**PROBLEM TO WORK ON**
Set down each line from the start of the material exactly, please, up to and including the one that contains "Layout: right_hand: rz".

**COLLECTED DATA**
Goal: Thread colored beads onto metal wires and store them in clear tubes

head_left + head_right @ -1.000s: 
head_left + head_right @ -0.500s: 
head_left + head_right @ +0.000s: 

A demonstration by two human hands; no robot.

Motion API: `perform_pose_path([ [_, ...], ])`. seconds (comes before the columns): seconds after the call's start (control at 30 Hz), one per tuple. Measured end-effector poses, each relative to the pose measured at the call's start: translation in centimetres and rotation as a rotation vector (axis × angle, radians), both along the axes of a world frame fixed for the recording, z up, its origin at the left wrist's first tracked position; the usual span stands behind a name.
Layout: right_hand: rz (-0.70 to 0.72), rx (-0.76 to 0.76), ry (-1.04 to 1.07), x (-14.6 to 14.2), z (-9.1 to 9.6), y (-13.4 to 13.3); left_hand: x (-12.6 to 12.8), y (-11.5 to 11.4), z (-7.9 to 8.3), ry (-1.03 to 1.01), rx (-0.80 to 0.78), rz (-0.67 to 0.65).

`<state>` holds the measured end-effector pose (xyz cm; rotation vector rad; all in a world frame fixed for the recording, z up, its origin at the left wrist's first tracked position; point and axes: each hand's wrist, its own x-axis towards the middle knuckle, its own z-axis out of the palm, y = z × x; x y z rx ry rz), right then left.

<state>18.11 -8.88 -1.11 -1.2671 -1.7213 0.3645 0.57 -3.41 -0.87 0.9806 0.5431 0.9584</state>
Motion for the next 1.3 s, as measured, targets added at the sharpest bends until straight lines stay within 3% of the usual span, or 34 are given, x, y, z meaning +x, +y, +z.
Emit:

**EXERCISE SOLUTION**
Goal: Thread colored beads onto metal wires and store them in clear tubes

head_left + head_right @ -1.000s: 
head_left + head_right @ -0.500s: 
head_left + head_right @ +0.000s: 

A demonstration by two human hands; no robot.

Motion API: `perform_pose_path([ [_, ...], ])`. seconds (comes before the columns): seconds after the call's start (control at 30 Hz), one per tuple. Measured end-effector poses, each relative to the pose measured at the call's start: translation in centimetres and rotation as a rotation vector (axis × angle, radians), both along the axes of a world frame fixed for the recording, z up, its origin at the left wrist's first tracked position; the usual span stands behind a name.
Layout: right_hand: rz (-0.70 to 0.72), rx (-0.76 to 0.76), ry (-1.04 to 1.07), x (-14.6 to 14.2), z (-9.1 to 9.6), y (-13.4 to 13.3); left_hand: x (-12.6 to 12.8), y (-11.5 to 11.4), z (-7.9 to 8.3), ry (-1.03 to 1.01), rx (-0.80 to 0.78), rz (-0.67 to 0.65).

There is nothing more to add to this answer.